DistEngine::getInstance().cleanupBackwardPass(autogradContext);
// Skip any further processing on errors.
callbackFuture->setError(accumulateGradFuture.exception_ptr());
return;
}
// Wait for all RPCs after the autograd engine is done.
auto rpcFuture = autogradContext->clearAndWaitForOutstandingRpcsAsync(a); rpcFuture->addCallback([callbackFuture, autogradContext](c10::ivalue::Future& rpcFuture) {
try {
// Perform cleanup at the end of the backward pass (before
// we mark the future as completed).
DistEngine::getInstance().cleanupBackwardPass(autogradContext);
} catch (std::exception& e) {
callbackFuture->setErrorIfNeeded(std::current_exception());
return;
}
// Finally mark the 'uber' future as completed.

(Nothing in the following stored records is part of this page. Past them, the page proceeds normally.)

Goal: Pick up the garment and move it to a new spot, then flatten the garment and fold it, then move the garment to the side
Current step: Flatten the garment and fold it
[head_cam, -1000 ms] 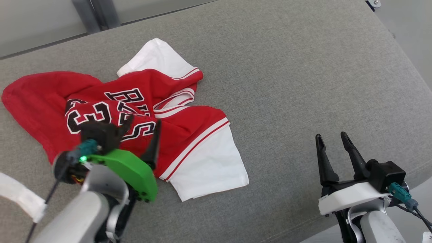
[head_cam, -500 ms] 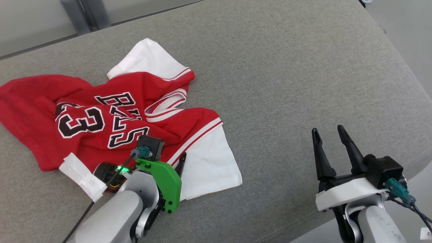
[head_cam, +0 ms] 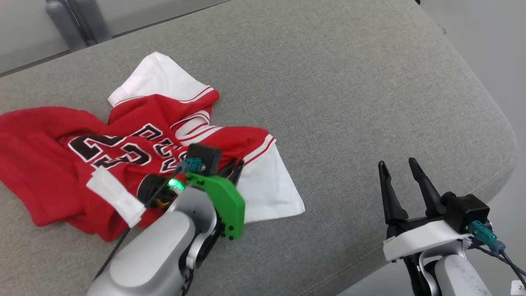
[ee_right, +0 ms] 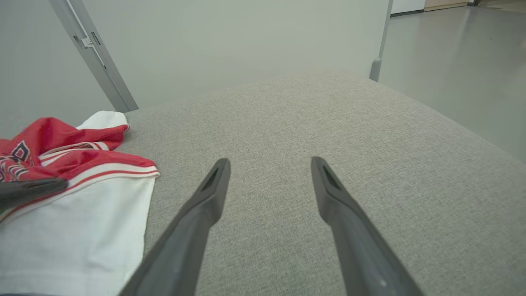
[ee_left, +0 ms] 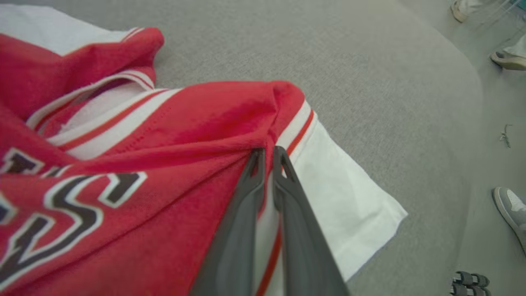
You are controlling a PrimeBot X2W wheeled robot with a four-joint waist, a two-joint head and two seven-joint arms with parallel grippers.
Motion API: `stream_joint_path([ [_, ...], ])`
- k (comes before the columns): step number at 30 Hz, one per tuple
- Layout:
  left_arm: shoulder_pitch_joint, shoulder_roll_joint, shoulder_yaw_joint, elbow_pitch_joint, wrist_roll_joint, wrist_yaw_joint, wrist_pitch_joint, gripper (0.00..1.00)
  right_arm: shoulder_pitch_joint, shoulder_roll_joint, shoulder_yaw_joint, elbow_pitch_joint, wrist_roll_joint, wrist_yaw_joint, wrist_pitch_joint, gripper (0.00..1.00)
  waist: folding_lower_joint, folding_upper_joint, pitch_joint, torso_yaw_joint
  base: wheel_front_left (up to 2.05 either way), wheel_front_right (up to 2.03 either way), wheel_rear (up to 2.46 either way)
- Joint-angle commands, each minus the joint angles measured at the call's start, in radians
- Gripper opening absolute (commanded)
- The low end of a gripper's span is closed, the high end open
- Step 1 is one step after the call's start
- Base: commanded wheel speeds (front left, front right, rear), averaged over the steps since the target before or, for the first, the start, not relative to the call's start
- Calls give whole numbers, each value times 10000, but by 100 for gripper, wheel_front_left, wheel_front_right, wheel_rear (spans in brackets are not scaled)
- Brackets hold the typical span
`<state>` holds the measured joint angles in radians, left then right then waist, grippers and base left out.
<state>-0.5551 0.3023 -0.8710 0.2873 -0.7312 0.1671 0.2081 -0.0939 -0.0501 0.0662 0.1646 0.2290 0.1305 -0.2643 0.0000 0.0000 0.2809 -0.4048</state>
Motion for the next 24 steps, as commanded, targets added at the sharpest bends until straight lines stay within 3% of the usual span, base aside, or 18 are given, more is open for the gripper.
stream_joint_path([
  [1,-454,-194,26,-181,114,-51,-21,0,-92,-10,23,9,39,4,-1,100,0,0,35,-65,0,0,0],
  [7,-1617,-1179,-184,410,242,-182,277,0,-182,-10,143,54,57,4,-1,100,0,0,188,-376,0,0,0],
  [11,-1917,-2056,314,1576,-555,-548,-444,0,-199,-10,176,74,129,4,-1,100,0,0,298,-514,0,0,0],
  [12,-2058,-2128,261,1959,-379,-567,-715,31,-183,-8,185,89,146,4,-1,100,0,0,304,-528,0,0,0],
  [13,-2139,-2188,175,2178,-233,-636,-951,100,-169,-7,198,100,149,4,-1,100,0,0,307,-539,0,0,0],
  [18,-1660,-2305,388,2179,-539,-619,-1949,100,40,-2,-1,96,177,4,-1,100,0,0,270,-311,0,0,0],
  [21,-1095,-1739,720,1294,-529,-309,-2495,100,146,-8,-206,101,111,4,-2,100,0,0,155,-7,0,0,0],
  [24,-61,-810,1254,-230,-618,406,-2828,100,293,-5,-269,104,16,4,-1,100,0,0,-25,376,0,0,0],
])
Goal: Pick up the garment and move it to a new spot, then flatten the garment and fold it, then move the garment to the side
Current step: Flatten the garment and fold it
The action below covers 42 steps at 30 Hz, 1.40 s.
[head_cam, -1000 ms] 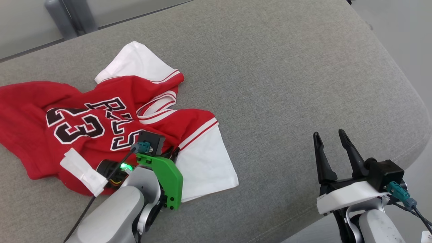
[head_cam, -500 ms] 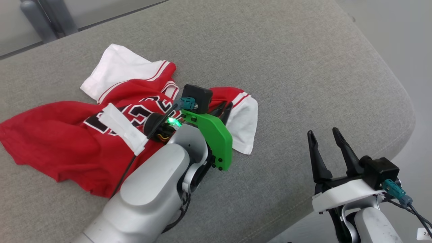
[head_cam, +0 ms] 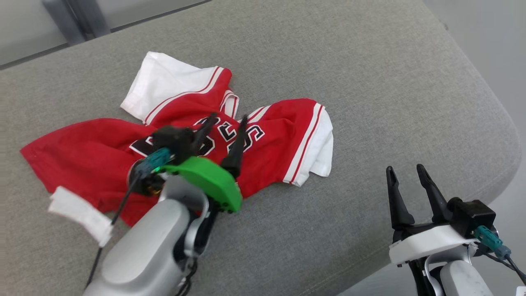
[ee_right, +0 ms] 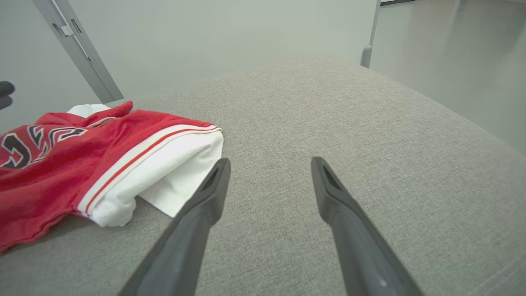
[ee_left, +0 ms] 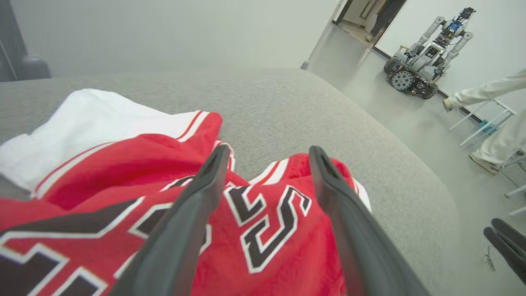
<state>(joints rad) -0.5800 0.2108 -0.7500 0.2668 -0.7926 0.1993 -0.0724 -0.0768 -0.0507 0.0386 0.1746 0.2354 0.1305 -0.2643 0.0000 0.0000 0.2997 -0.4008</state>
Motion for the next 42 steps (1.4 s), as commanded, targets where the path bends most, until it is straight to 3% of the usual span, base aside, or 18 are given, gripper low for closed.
stream_joint_path([
  [1,619,546,257,-599,-6,383,-92,100,132,-6,-19,-12,-84,4,-2,100,0,0,-285,463,0,0,0],
  [6,2909,2210,1440,-2742,-577,1632,-277,100,220,-7,-130,-87,-270,3,-1,100,0,0,-589,958,0,0,0],
  [10,4261,2795,1843,-3455,-997,1998,-299,100,310,-7,-180,-90,-468,4,-1,100,0,0,-739,1315,0,0,0],
  [14,4838,2777,1669,-3064,-1443,1700,-1,100,157,-7,-160,-85,-632,4,-1,100,0,0,-743,1580,0,0,0],
  [21,3992,2169,1282,-1689,-1605,872,91,100,10,-10,-28,-81,-702,4,0,100,0,0,-623,1590,0,0,0],
  [27,3541,1954,1069,-638,-1622,532,328,100,123,-7,-44,-57,-705,4,0,100,0,0,-534,1422,0,0,0],
  [28,3536,1903,1064,-536,-1702,457,327,93,126,-7,-58,-47,-691,3,0,100,0,0,-536,1392,0,0,0],
  [30,3539,1824,1057,-436,-1796,292,283,53,159,-6,-93,-48,-663,4,-2,100,0,0,-548,1352,0,0,0],
  [33,3534,1785,1062,-429,-1798,158,213,36,234,-6,-141,-60,-663,4,0,100,0,0,-573,1352,0,0,0],
  [36,3546,1694,1033,-534,-1867,58,200,34,301,-6,-189,-59,-683,4,0,100,0,0,-625,1414,0,0,0],
  [37,3541,1688,1001,-546,-1871,36,235,28,295,-6,-187,-46,-696,4,0,100,0,0,-644,1435,0,0,0],
  [39,3493,1660,911,-485,-1857,-2,302,0,240,-6,-141,-29,-717,4,0,100,0,0,-671,1472,0,0,0],
  [42,3372,1557,790,-298,-1883,-193,356,0,181,-9,-136,0,-744,4,0,100,0,0,-746,1547,0,0,0],
])
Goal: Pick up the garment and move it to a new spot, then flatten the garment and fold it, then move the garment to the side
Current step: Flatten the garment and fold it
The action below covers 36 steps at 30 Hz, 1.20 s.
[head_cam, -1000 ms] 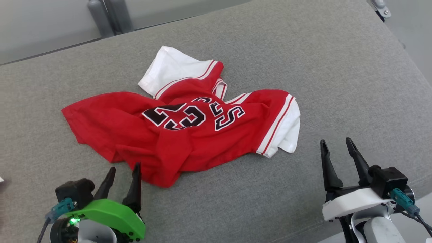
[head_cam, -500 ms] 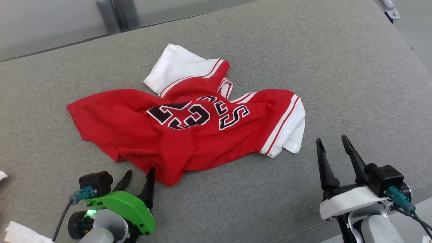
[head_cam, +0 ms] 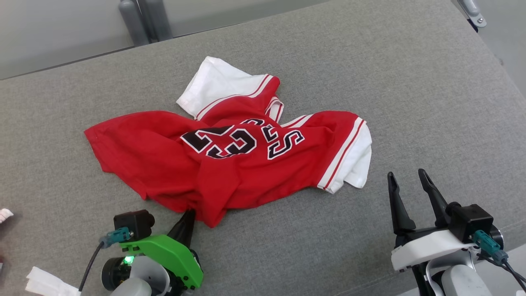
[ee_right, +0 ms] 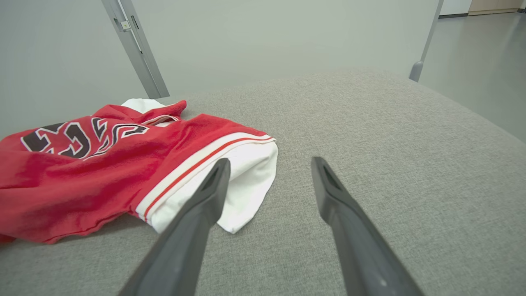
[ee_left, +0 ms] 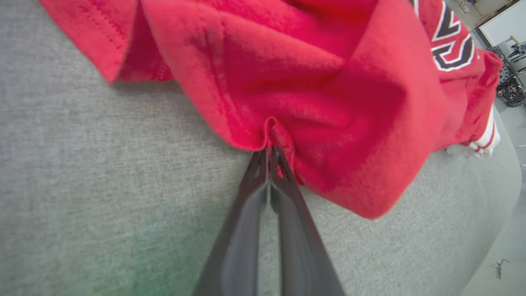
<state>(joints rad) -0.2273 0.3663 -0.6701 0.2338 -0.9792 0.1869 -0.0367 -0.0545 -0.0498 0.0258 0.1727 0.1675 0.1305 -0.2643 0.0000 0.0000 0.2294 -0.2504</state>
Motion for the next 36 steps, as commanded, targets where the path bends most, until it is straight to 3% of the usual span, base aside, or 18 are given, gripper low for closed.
stream_joint_path([
  [1,-202,-29,-21,81,-21,-130,-6,0,-14,-17,-26,16,-79,4,0,100,0,0,-77,83,0,0,0],
  [8,19,89,260,-369,-178,-175,-356,0,381,-26,-224,58,-262,4,0,100,0,0,-406,693,0,0,0],
  [17,1796,1226,913,-3077,-482,758,-532,0,583,-254,-210,6,-324,4,0,100,0,0,-767,1842,0,0,0],
  [22,2787,1569,1159,-3596,-772,1132,-565,0,692,-435,-155,26,-361,4,-2,100,0,0,-871,2385,0,0,0],
  [29,3750,1384,1108,-3500,-1210,1334,-612,0,754,-564,-105,66,-317,4,-2,100,0,0,-999,2702,0,0,0],
  [34,3558,1173,1600,-3542,-1062,1369,-1409,0,819,-562,-90,45,-316,4,0,100,0,0,-936,2889,0,0,0],
  [36,3162,1136,1685,-3509,-868,1432,-1512,46,791,-559,-45,74,-308,4,-2,100,0,0,-893,2944,0,0,0],
])
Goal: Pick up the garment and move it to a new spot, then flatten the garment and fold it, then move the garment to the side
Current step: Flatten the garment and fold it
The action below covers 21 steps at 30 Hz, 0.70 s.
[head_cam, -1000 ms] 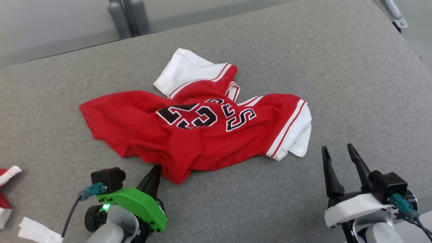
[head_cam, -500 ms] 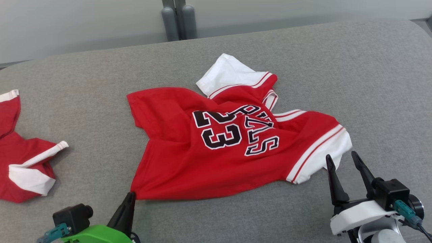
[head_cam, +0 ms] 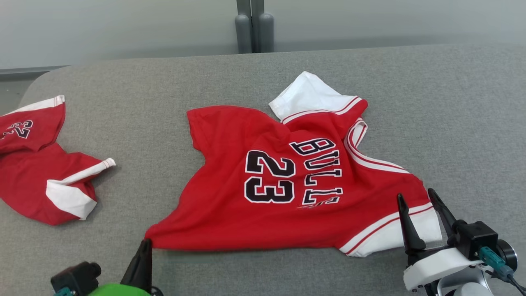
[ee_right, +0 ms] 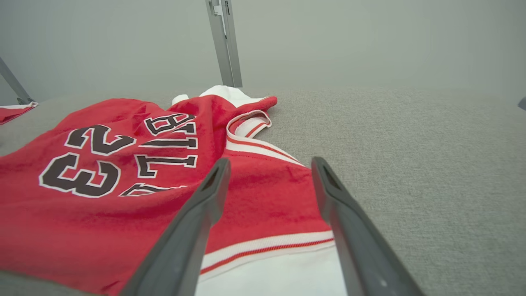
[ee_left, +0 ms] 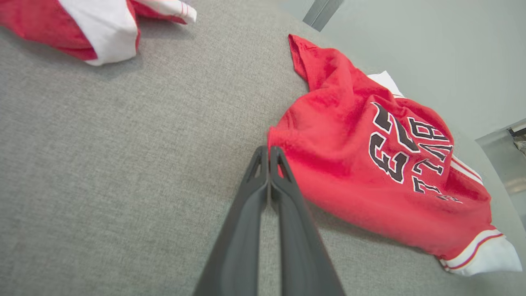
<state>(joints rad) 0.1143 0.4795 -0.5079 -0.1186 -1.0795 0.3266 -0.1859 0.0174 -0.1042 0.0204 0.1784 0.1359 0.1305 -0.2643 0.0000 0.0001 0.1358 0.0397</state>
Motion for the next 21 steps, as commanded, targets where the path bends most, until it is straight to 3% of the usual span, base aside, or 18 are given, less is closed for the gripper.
stream_joint_path([
  [1,-433,-87,30,98,48,12,74,100,18,-7,45,37,2,4,0,100,0,-1,70,52,0,0,0],
  [5,-1000,286,-206,944,452,368,649,100,-338,59,310,85,2,4,-2,100,0,-1,185,-193,0,0,0],
  [9,-933,445,173,1068,397,706,518,100,-423,123,288,39,90,4,0,100,0,-1,285,-576,0,0,0],
  [15,-1347,503,233,209,628,278,208,100,-339,229,180,-9,83,4,-2,100,0,-1,561,-1080,0,0,0],
  [18,-2163,529,-508,249,1205,187,778,100,-529,274,229,-4,108,4,0,100,0,-1,722,-1377,0,0,0],
  [21,-3289,176,-1305,711,1666,41,1592,100,-741,336,289,-6,142,4,-2,100,0,-1,863,-1755,0,0,0],
])
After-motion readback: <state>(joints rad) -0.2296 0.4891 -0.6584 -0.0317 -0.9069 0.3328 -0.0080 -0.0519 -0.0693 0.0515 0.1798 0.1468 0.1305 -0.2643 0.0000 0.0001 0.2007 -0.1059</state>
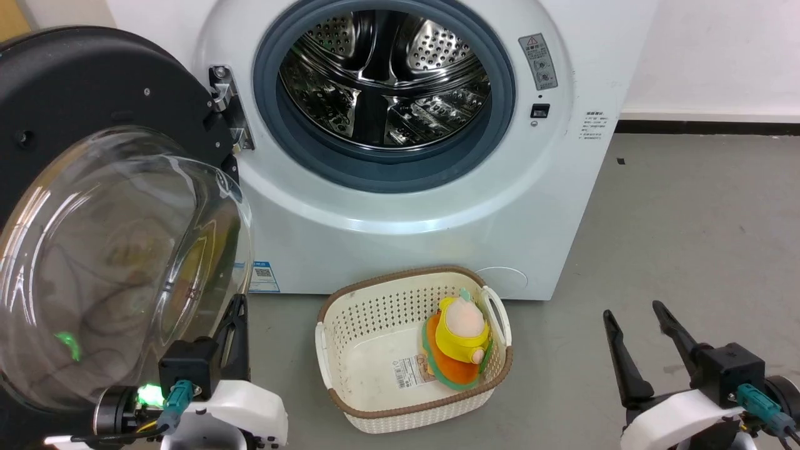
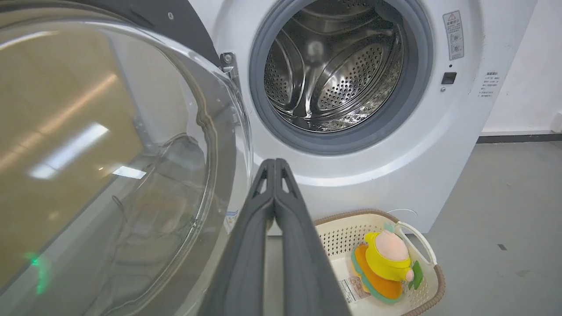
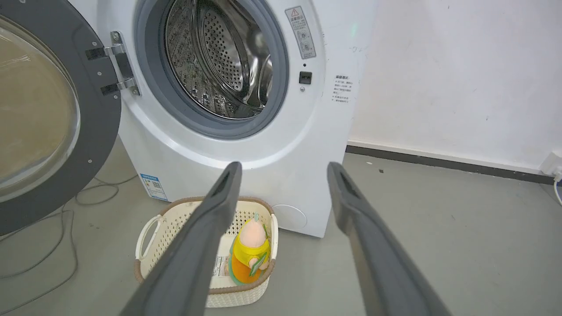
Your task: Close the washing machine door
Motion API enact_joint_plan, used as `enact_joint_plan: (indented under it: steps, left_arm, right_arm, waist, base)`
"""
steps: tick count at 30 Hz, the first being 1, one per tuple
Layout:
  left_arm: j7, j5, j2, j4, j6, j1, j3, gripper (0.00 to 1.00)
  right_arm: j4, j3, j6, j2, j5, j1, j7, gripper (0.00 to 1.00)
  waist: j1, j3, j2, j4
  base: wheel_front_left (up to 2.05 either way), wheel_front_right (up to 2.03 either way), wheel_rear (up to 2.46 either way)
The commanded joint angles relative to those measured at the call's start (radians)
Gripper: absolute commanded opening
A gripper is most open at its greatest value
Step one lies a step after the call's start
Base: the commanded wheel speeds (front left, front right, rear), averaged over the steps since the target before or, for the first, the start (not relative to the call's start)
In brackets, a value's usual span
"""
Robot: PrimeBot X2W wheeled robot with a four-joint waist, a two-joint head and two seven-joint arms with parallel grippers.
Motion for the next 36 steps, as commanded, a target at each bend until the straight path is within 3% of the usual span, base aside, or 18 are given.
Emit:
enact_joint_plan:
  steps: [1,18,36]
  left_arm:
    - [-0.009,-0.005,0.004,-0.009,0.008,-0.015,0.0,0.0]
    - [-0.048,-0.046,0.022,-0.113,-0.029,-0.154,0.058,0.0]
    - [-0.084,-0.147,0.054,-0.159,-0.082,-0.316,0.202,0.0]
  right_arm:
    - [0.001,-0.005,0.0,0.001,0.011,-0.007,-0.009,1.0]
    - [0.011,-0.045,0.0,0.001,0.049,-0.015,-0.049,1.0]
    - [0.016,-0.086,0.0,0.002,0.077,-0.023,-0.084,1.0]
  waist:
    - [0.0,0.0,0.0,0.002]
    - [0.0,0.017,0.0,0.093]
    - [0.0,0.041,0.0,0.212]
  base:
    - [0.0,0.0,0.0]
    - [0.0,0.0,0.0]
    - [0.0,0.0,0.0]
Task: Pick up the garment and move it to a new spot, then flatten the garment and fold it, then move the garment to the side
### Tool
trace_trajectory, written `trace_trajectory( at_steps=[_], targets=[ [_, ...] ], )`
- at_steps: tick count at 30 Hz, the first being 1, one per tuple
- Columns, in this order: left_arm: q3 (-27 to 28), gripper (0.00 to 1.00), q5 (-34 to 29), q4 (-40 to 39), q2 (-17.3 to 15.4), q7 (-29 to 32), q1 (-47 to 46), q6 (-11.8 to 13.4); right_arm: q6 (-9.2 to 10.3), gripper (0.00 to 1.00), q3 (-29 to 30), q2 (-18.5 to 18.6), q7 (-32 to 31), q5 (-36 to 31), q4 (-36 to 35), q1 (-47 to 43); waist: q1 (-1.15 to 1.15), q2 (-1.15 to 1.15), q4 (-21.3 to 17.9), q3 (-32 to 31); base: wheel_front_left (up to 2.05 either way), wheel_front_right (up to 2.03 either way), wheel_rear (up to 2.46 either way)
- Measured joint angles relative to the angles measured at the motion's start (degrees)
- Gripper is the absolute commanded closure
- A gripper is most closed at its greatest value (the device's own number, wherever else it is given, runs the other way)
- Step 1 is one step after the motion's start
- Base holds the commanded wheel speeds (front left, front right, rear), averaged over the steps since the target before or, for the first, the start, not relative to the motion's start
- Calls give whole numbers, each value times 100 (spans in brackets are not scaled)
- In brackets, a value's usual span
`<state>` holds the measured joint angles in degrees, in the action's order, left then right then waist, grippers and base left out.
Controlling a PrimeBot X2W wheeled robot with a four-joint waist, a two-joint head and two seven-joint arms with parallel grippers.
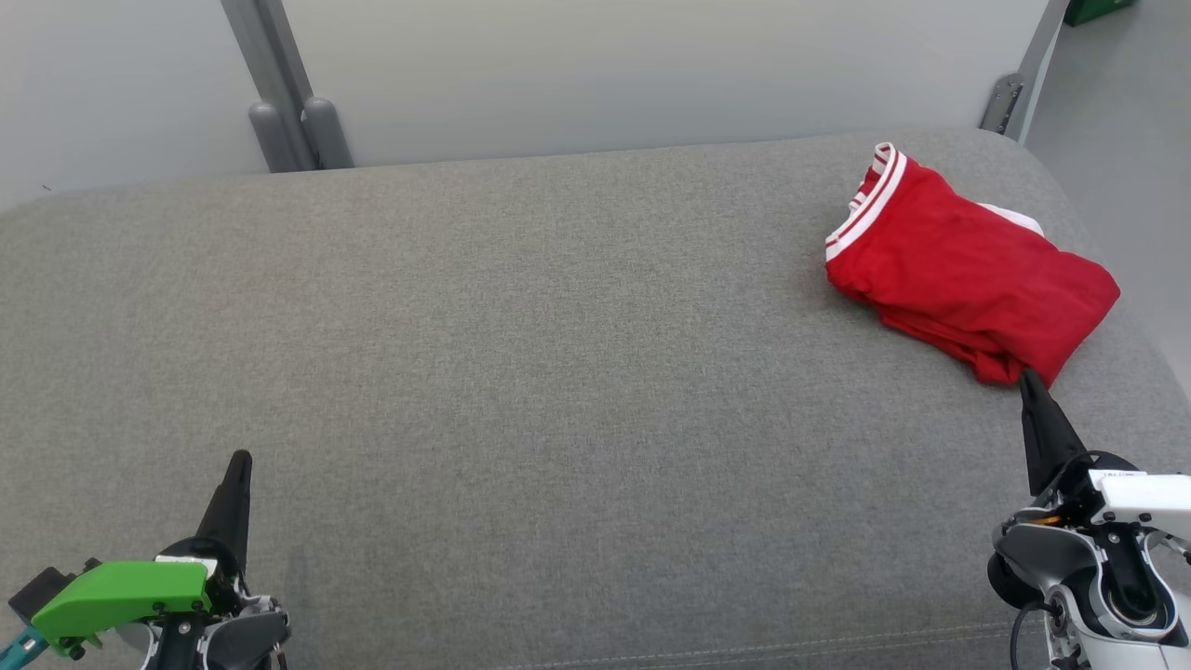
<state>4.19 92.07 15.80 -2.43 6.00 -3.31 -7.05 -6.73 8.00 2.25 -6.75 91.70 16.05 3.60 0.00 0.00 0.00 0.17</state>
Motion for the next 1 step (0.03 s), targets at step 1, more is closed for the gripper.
trace_trajectory(
  at_steps=[1],
  targets=[
    [0,100,0,0,0,0,0,0,0,100,0,0,0,0,0,0,0,0,0,0,0,0,0]
  ],
)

if(! rpcFuture.hasError()) {
callbackFuture->markCompleted(c10::IValue());
} else {
callbackFuture->setError(rpcFuture.exception_ptr()); }}); }catch (std::exception& e) {
callbackFuture->setErrorIfNeeded(std::current_exception()); }});// Return the future which waits for all async processing to be done.
return callbackFuture;
} else { // Context can be found in the current Node
lock.unlock(a);auto graphTask = autogradContext->retrieveGraphTask(a); at::launch([this, graphTask, sendFunction]() {
execute_graph_task_until_ready_queue_empty(
/*node_task*/ NodeTask(graphTask, sendFunction, InputBuffer(0)),
/*incrementOutstandingTasks*/ false);
});
auto fut = c10::make_intrusive<c10::ivalue::Future>(c10::NoneType::get());
fut->markCompleted(c10::IValue());
returnfut; }}Copy the codeThe details are as follows:
+
worker 0 | worker 1
|
Engine RecvRpcBackward RpcAgent | RequestCallbackNoPython DistEngine
+ + + | + +
| | | | | |
| | | | | |
evaluate_function | | | | |
+ | | | | |
| | | | | |
+ | | | | |
call_function | | | | |
+ | | | | |
| grads v | | | |
+----------------> apply | | | |
| + | | | |
| | | | | |
| + | | | |
| gradCall | | | |
| + | | | |
| | PropagateGradientsReq | | | |
| +------------------------> | | | |
| | | + | |
| | + BACKWARD_AUTOGRAD_REQ | |
| | send +---------+---------> | |
| | + | | |
| | | | + |
| | | | processBackwardAutogradReq |
| | | | + |
| | | | | +
| | | | +------------> executeSendFunctionAsync
| | | | | +
| | | | | |
| | | | | |
v v v + v v
Copy the codeThe mobile phone is as follows:
0x04 DistAccumulateGradCaptureHook
So far it looks like the overall logic is complete, but there is actually a piece missing that corresponds to the design document:
Finally, instead of accumulating gradients on Tensor. Grad, we will accumulate gradients on each Distributed Autograd Context. Gradients are stored in Dict, which is basically a mapping from the Tensor to its associated gradient, and you can retrieve that mapping using the get_gradients() API.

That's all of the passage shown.